Friday’s forecast is worse, with only a 40 percent chance of acceptable weather.
But with Hurricane Irma expected to reach central Florida on Sunday, it looks like Thursday and Friday offer X-37B’s best chance to lift off from Kennedy Space Center’s Launch Complex 39A before the storm passes.
Officials at neighboring Patrick Air Force Base said Tuesday that the 45th Space Wing had begun their hurricane preparations sooner than usual so that they can still support Thursday’s launch attempt.
The X-37B mission is the second national security launch for SpaceX since the Air Force certified the Falcon 9 in 2015 to compete for Defense Department business. In May, SpaceX launched a classified payload for the National Reconnaissance Office, NROL-76.
That launch followed back-to-back wins of the first two GPS 3 launch contracts the Air Force put out for bid. A third competition, for the mid-2018 launch of the multi-spacecraft Space Test Program-3 mission, went to United Launch Alliance in June. That launch, which will employ ULA’s most-powerful variant of its Atlas 5 rocket, would have required SpaceX to have used its Falcon Heavy, which is still months from its debut.
The Boeing-built X-37B has been launched into orbit four times since 2010, accumulating a total of 2,085 days in space. All four missions have been launched atop Atlas 5s.

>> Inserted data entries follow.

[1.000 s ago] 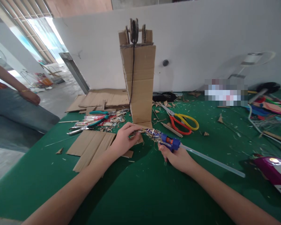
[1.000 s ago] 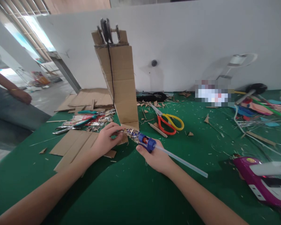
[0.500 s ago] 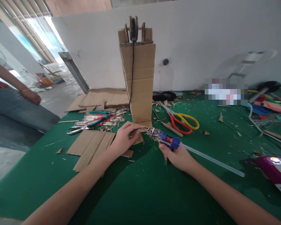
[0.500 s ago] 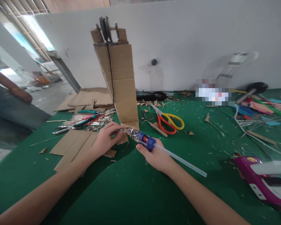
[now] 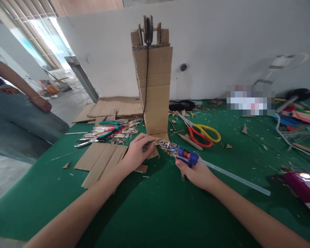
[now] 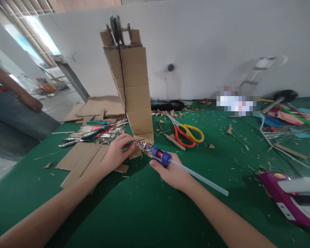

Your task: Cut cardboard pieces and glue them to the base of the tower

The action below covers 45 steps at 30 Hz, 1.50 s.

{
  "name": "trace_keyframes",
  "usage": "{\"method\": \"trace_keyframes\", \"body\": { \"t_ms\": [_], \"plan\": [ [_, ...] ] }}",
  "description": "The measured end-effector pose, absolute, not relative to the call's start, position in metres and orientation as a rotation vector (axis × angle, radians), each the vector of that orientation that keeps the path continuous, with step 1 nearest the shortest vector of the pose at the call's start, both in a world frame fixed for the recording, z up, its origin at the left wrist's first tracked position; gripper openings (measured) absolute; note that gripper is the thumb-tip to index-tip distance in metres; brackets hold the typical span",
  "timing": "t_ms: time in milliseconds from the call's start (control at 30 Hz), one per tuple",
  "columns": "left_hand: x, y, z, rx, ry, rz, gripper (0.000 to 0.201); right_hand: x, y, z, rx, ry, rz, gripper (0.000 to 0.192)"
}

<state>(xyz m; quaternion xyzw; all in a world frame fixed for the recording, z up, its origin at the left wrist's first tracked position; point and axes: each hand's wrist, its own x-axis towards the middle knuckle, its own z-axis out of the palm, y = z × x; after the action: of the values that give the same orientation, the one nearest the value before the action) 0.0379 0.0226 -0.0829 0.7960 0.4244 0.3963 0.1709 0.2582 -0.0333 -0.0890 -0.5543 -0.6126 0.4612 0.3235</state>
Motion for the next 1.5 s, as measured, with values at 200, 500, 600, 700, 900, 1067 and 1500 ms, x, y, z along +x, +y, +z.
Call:
{"method": "trace_keyframes", "body": {
  "t_ms": [200,500,600,700,900,1067,1500],
  "plan": [
    [0.038,0.023,-0.085,2.289,1.217,1.129,0.021,0.260,-0.033,-0.093,-1.443,-1.583,1.207,0.039],
    [0.037,0.024,-0.084,2.321,1.194,1.137,0.022,0.259,-0.031,-0.094,-1.445,-1.580,1.208,0.041],
    [0.037,0.023,-0.083,2.339,1.180,1.149,0.023,0.259,-0.032,-0.093,-1.436,-1.587,1.233,0.041],
    [0.038,0.023,-0.084,2.364,1.173,1.159,0.022,0.260,-0.033,-0.092,-1.412,-1.634,1.216,0.040],
    [0.037,0.024,-0.085,2.373,1.160,1.179,0.021,0.260,-0.032,-0.093,-1.422,-1.661,1.152,0.038],
    [0.038,0.025,-0.087,2.353,1.177,1.194,0.020,0.258,-0.030,-0.091,-1.511,-1.616,1.162,0.042],
    [0.037,0.025,-0.087,2.333,1.211,1.202,0.018,0.257,-0.031,-0.083,-1.665,-1.585,1.122,0.046]
  ]
}}
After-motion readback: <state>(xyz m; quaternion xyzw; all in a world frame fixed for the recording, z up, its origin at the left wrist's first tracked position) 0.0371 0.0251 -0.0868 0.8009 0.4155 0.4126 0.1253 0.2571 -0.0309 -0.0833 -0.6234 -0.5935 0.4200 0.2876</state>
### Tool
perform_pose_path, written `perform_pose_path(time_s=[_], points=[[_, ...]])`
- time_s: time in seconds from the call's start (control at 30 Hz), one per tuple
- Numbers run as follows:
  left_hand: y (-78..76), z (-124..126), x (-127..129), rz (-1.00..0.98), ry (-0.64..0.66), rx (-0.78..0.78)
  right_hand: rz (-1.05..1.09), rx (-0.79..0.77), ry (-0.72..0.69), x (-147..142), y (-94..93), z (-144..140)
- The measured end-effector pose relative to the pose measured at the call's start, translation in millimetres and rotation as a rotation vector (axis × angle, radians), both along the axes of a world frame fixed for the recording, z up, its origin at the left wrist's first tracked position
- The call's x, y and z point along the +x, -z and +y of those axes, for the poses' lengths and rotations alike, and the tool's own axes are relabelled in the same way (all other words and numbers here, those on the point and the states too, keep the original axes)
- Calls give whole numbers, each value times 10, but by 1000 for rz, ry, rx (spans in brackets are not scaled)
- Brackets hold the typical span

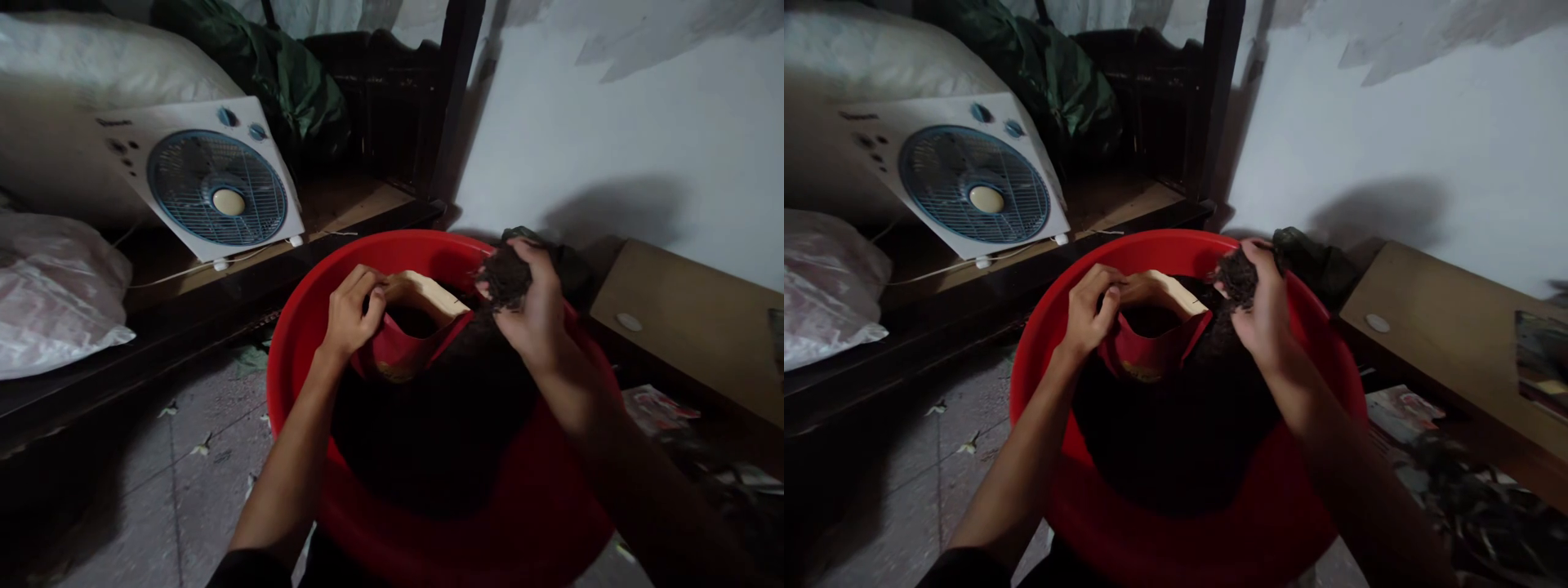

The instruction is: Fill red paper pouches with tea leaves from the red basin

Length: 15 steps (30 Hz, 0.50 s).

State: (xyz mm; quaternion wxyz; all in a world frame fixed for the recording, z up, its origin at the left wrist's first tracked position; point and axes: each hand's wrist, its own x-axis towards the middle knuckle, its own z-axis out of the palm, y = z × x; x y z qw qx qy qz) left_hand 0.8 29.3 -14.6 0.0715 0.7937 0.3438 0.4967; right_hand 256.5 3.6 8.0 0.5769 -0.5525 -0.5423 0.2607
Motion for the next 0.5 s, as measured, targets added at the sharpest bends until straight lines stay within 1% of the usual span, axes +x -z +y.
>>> perform_pose_path(time_s=[0.03, 0.1, 0.17, 0.2, 0.27, 0.3, 0.37, 0.4, 0.43, 0.5], points=[[3, 5, -4, 2, 1, -10, 235, -5, -39, -148, -144, 47], [12, 15, -14, 8, -5, -35, 537, 7, -162, -456, -350, 140], [25, 19, -24, 7, -21, -54, 658, 58, -289, -723, -435, 209], [32, 20, -28, 4, -36, -61, 673, 99, -317, -822, -438, 229], [45, 20, -38, 10, -77, -75, 620, 153, -329, -935, -391, 237], [49, 23, -46, 19, -101, -84, 561, 153, -325, -949, -355, 227], [47, 40, -73, 23, -146, -117, 411, 116, -326, -910, -288, 195], [41, 56, -94, 12, -144, -140, 322, 92, -342, -866, -265, 176], [32, 76, -121, -7, -117, -166, 219, 83, -361, -814, -252, 158], [9, 124, -189, -53, -16, -231, 11, 110, -372, -700, -247, 122]])
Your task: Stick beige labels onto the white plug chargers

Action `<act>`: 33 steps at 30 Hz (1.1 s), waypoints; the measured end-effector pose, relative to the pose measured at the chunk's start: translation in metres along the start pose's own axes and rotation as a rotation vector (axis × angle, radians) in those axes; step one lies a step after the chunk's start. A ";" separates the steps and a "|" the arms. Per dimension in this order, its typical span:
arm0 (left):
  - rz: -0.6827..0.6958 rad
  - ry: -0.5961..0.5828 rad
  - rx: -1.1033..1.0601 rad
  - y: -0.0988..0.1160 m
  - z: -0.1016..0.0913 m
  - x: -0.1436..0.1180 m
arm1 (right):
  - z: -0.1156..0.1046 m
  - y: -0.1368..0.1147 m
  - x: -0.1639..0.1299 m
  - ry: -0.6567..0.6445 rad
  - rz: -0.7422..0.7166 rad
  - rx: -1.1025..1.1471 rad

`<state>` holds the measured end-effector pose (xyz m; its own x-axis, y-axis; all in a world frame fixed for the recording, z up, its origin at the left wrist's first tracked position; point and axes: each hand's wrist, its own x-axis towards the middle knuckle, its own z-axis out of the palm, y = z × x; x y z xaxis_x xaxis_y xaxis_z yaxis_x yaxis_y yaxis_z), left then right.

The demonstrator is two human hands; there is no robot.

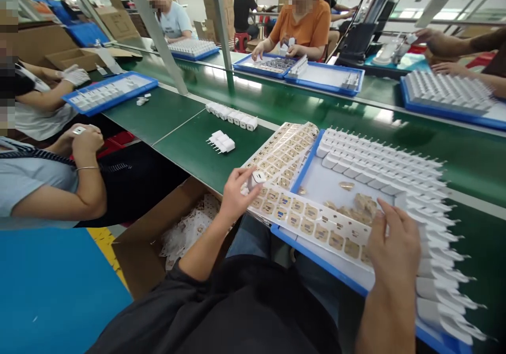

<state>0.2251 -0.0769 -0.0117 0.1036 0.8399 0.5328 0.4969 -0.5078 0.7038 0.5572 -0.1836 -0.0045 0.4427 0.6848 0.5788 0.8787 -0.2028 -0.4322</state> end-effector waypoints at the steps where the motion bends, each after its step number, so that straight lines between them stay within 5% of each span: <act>1: -0.006 0.007 0.093 -0.016 -0.006 0.012 | -0.001 -0.001 -0.002 0.021 0.015 0.000; 7: -0.068 -0.205 0.667 -0.086 -0.014 0.081 | 0.001 -0.002 -0.009 -0.047 -0.018 0.016; 16: -0.135 -0.081 0.750 -0.102 -0.015 0.116 | 0.016 0.003 -0.013 -0.154 -0.243 0.126; 20: -0.039 -0.215 0.463 -0.069 -0.004 0.105 | 0.019 -0.007 -0.019 -0.328 -0.337 0.124; 26: 0.238 -0.780 -0.055 0.025 0.038 0.067 | 0.013 -0.014 -0.021 -0.365 -0.271 0.195; 29: 0.195 -1.012 -0.121 0.049 0.057 0.061 | 0.006 -0.017 -0.019 -0.344 -0.246 0.247; 33: 0.032 -1.160 -0.250 0.054 0.070 0.065 | -0.002 -0.030 -0.017 -0.233 -0.377 0.245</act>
<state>0.3189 -0.0362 0.0284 0.8957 0.4329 -0.1012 0.3108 -0.4470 0.8388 0.5237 -0.1901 -0.0001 0.0269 0.8223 0.5685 0.8897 0.2396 -0.3886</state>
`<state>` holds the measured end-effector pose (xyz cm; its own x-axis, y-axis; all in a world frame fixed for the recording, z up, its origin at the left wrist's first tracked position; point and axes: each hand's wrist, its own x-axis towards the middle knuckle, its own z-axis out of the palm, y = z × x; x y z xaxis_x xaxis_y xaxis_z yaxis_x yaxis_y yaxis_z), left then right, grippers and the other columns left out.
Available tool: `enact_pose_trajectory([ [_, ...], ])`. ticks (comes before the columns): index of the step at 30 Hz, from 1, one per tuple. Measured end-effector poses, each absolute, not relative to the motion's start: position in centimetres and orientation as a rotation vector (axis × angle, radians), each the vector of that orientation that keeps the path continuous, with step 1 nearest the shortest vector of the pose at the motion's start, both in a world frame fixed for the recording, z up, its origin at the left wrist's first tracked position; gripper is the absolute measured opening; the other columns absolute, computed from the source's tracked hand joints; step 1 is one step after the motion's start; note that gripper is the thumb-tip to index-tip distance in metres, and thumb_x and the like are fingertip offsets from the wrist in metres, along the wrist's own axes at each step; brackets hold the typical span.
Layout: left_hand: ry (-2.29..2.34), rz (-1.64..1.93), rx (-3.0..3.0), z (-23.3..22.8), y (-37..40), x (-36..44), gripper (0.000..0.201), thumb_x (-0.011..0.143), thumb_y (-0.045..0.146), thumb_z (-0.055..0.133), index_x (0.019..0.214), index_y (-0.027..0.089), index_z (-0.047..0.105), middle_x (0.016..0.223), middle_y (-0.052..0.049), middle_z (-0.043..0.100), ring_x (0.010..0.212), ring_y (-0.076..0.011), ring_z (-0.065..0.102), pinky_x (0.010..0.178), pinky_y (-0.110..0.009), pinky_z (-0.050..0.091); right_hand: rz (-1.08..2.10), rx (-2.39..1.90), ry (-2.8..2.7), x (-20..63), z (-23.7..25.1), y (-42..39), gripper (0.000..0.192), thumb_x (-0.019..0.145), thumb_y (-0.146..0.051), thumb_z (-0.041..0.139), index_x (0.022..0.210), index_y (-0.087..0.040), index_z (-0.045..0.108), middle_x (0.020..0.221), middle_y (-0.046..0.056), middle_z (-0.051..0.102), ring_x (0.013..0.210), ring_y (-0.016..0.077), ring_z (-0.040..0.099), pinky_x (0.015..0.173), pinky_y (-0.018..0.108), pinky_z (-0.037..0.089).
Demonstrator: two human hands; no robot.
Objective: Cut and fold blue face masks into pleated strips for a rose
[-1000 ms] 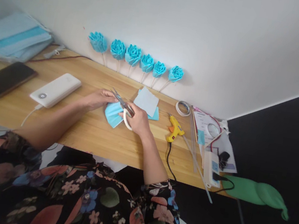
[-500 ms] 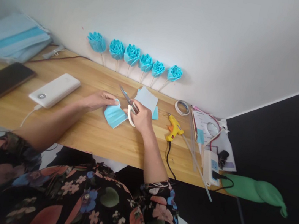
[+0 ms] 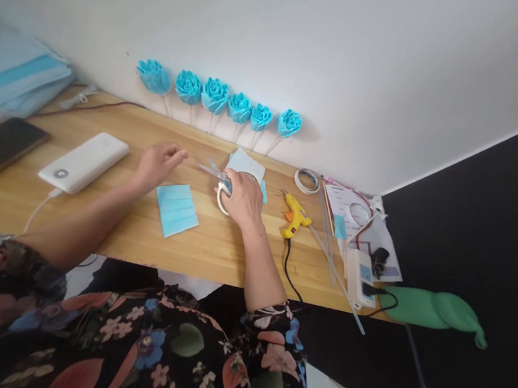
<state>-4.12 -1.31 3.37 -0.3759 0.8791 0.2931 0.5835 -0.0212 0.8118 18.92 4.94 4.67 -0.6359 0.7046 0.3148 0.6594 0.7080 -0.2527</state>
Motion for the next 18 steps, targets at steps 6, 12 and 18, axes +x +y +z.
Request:
enact_pose_trajectory([
  [6,1.750,1.433,1.792,3.24,-0.98,-4.16,0.021,0.084,0.038,0.069,0.097,0.022,0.076,0.112,-0.008,0.070,0.113,-0.0271,0.058,0.103,-0.041,0.039,0.098,-0.950,-2.654,18.46,4.31,4.53,0.041,0.090,-0.030,0.063,0.130,-0.020,0.063,0.108,0.011,0.072,0.104,0.0292,0.060,0.092,0.039,0.043],
  [12,1.609,1.307,1.892,3.22,-1.07,-3.88,0.014,0.080,0.035,0.076,0.087,0.024,0.080,0.110,-0.010,0.071,0.107,-0.0280,0.061,0.101,-0.045,0.039,0.046,-0.844,-2.728,18.27,4.07,4.21,0.042,0.090,-0.032,0.063,0.131,-0.020,0.062,0.109,0.012,0.070,0.105,0.0298,0.060,0.091,0.040,0.042],
  [18,1.645,1.177,1.966,3.21,-1.09,-3.92,0.020,0.083,0.037,0.071,0.071,0.021,0.072,0.092,-0.008,0.071,0.091,-0.0239,0.061,0.093,-0.039,0.039,0.023,-0.751,-2.773,18.13,3.95,4.06,0.045,0.090,-0.027,0.061,0.134,-0.018,0.060,0.112,0.013,0.070,0.108,0.0297,0.059,0.094,0.040,0.041],
])
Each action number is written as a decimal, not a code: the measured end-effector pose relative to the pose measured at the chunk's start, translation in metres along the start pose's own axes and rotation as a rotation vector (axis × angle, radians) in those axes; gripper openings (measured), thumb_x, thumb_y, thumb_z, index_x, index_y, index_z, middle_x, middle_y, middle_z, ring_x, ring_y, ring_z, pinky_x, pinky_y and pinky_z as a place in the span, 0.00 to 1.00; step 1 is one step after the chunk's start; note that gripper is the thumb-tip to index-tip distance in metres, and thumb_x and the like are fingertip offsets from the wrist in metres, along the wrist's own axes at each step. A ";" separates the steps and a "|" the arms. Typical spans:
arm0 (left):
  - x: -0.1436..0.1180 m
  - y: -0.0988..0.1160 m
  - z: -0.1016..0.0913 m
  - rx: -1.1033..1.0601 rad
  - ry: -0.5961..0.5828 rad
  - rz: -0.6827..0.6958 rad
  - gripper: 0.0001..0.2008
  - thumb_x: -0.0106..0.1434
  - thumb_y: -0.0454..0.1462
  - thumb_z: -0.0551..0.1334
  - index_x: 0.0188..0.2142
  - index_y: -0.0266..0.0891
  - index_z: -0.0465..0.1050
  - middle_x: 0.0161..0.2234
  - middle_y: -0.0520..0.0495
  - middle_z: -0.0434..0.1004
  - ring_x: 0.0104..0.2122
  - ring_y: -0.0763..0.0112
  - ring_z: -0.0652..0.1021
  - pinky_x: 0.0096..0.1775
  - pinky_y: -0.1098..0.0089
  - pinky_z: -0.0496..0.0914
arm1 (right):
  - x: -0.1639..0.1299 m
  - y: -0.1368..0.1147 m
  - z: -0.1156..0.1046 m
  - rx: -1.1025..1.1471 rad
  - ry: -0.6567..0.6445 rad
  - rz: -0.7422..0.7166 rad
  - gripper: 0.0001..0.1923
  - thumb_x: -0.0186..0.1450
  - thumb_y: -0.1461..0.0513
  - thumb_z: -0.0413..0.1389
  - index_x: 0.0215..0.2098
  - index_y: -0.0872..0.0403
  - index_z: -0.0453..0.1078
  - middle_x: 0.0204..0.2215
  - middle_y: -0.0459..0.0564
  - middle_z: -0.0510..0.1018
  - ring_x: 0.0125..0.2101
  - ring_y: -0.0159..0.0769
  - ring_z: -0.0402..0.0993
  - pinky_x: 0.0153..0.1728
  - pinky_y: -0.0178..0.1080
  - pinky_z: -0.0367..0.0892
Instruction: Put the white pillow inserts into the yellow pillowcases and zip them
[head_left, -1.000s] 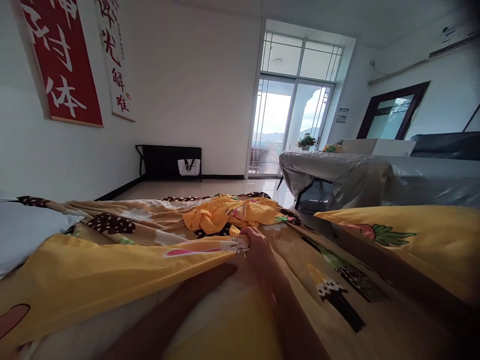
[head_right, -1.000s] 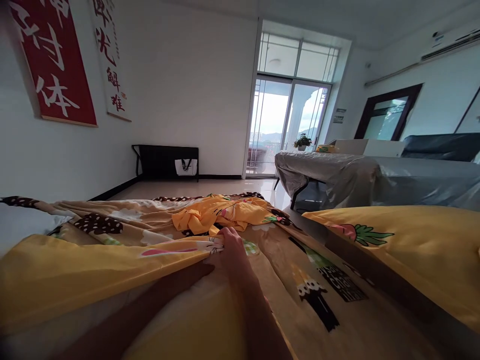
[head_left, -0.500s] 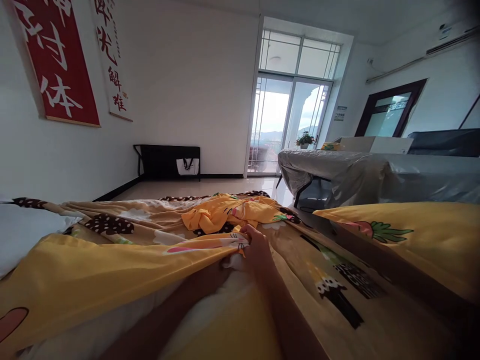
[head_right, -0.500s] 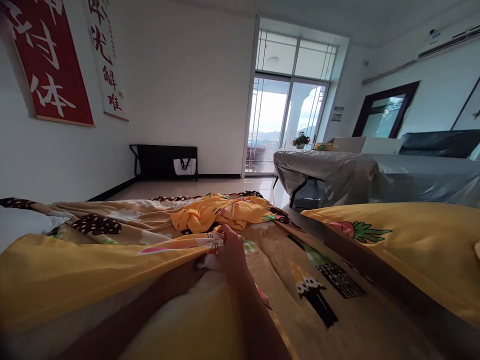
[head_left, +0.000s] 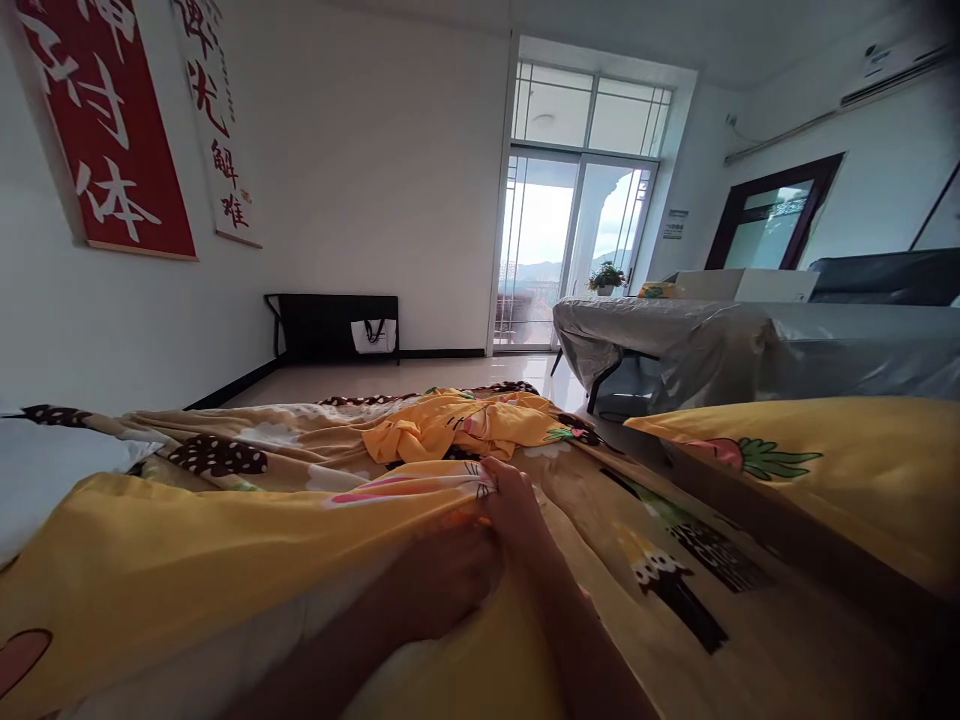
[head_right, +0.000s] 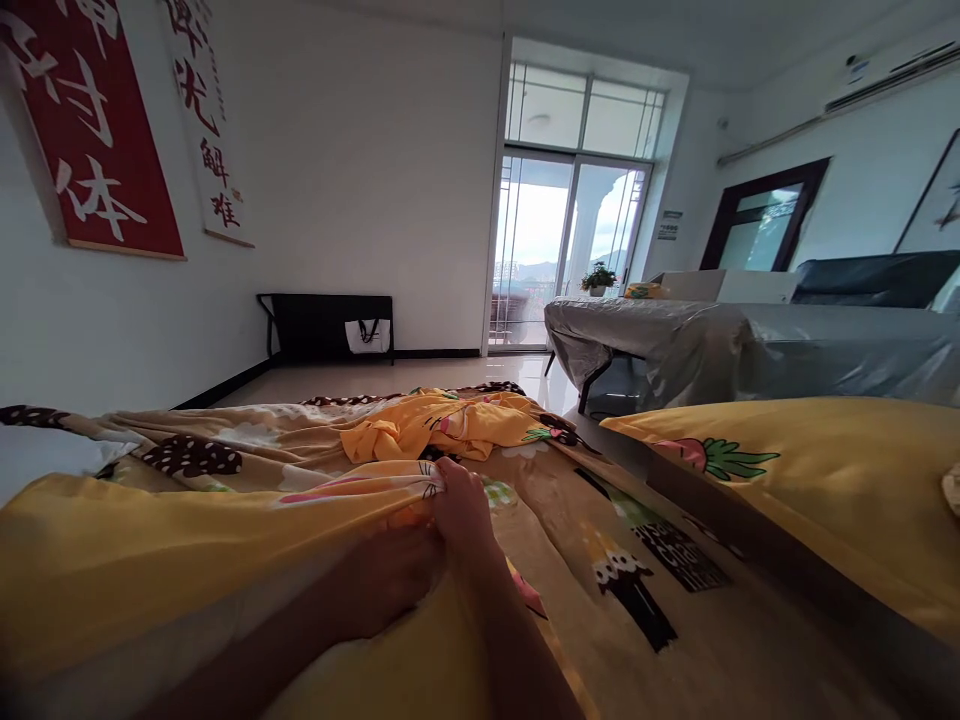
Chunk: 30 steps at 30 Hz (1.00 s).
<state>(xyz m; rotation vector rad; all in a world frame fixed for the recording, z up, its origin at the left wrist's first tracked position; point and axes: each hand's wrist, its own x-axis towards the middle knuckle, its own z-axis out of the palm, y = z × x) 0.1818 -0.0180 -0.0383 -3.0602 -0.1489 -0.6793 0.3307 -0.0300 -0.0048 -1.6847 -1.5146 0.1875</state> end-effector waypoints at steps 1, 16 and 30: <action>0.001 0.001 0.000 -0.002 0.002 -0.019 0.15 0.64 0.33 0.52 0.49 0.39 0.68 0.49 0.44 0.72 0.52 0.65 0.69 0.56 0.63 0.63 | 0.001 0.000 0.000 -0.013 -0.004 0.004 0.08 0.51 0.70 0.48 0.25 0.53 0.66 0.22 0.46 0.72 0.27 0.33 0.64 0.27 0.32 0.48; -0.006 -0.010 0.004 -0.204 -0.143 -0.513 0.13 0.54 0.31 0.54 0.39 0.42 0.70 0.37 0.50 0.76 0.34 0.66 0.74 0.36 0.67 0.69 | -0.006 0.005 -0.011 -0.200 -0.054 -0.088 0.07 0.50 0.72 0.50 0.24 0.55 0.62 0.28 0.49 0.71 0.28 0.31 0.62 0.28 0.31 0.49; 0.001 -0.005 -0.002 -0.061 -0.026 -0.273 0.41 0.56 0.30 0.56 0.66 0.41 0.39 0.66 0.46 0.45 0.64 0.64 0.52 0.64 0.60 0.54 | -0.005 -0.005 -0.007 -0.047 -0.032 -0.017 0.10 0.49 0.72 0.47 0.26 0.53 0.61 0.24 0.45 0.72 0.26 0.31 0.63 0.26 0.31 0.47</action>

Air Force Secretary Heather Wilson disclosed during an early June congressional hearing that SpaceX, not ULA, would be launching X-37B this time around. She suggested that price was a factor in the Air Force’s decision to go with Falcon 9. “The benefit we’re seeing now is competition,” she said. “There are some very exciting things happening in commercial space that bring the opportunity for assured access to space at a very competitive price.”